Léon XIII, dans sa Lettre E Giunto à l'empereur du Brésil, le 19 juillet 1889:
"la liberté de culte, considérée dans son rapport à la société est fondée sur ce principe que l'Etat, même dans une nation catholique, n'est tenu de professer ou de favoriser aucun culte; il doit rester indifférent au regard de tous et en tenir un compte juridiquement égal".
"Il n'est pas question ici de cette tolérance de fait qui, en des circonstances données, peut être concédée aux cultes dissidents, mais bien de la reconnaissance accordée à ceux-ci des droits mêmes qui n'appartiennent qu'à l'unique vraie religion, que Dieu a établie dans le monde et a désignée par des caractères et des signes clairs et précis,pour que tous puissent la reconnaître comme telle et l'embrasser".

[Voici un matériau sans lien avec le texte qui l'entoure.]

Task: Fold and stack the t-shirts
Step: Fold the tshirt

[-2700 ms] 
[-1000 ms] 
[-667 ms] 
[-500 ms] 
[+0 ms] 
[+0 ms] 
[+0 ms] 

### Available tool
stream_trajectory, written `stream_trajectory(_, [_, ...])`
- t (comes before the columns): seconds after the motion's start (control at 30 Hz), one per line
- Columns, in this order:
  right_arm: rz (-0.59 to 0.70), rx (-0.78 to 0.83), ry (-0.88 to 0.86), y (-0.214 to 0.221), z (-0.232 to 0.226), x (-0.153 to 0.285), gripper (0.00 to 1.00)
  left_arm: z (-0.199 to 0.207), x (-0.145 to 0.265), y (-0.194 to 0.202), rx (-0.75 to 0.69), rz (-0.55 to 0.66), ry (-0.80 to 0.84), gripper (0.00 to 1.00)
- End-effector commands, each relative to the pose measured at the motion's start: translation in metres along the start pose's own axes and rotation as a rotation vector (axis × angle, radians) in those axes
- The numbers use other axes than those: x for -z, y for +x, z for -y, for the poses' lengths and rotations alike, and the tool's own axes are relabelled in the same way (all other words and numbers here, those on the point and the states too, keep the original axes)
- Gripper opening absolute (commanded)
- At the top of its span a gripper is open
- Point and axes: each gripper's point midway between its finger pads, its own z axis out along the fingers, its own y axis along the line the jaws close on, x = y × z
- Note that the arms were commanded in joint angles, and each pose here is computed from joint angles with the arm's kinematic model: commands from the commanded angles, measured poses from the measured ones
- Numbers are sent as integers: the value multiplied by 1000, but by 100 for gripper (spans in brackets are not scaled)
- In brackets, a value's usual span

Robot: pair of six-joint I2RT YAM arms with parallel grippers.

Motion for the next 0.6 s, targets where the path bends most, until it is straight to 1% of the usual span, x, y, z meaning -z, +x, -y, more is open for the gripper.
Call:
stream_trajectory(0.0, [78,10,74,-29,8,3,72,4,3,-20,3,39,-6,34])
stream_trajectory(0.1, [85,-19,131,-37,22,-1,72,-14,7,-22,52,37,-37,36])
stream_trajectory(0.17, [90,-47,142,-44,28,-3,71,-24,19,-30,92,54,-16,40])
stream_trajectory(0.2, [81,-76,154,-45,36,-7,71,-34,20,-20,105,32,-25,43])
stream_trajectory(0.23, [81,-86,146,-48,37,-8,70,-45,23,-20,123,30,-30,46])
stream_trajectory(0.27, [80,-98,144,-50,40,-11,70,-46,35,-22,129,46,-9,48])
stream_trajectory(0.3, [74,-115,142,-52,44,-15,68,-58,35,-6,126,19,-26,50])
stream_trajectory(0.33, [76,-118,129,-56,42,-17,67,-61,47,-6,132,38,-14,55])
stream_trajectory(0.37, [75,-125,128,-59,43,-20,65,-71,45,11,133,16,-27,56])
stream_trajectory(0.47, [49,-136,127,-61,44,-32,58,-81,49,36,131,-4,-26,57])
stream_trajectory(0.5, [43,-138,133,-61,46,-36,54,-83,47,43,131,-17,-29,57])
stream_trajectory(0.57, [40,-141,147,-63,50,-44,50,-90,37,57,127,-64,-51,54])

"Aussi bien une telle liberté place t-elle sur la même ligne la vérité et l'erreur, la foi et l'hérésie, l'Eglise de Jésus-Christ et une quelconque institution humaine; elle aboutit à une déplorable et funeste séparation entre la société humaine et Dieu son Auteur; elle aboutit enfin aux tristes conséquences que sont l'indifférentisme de l'Etat en matière religieuse, ou, ce qui revient au même, son athéisme".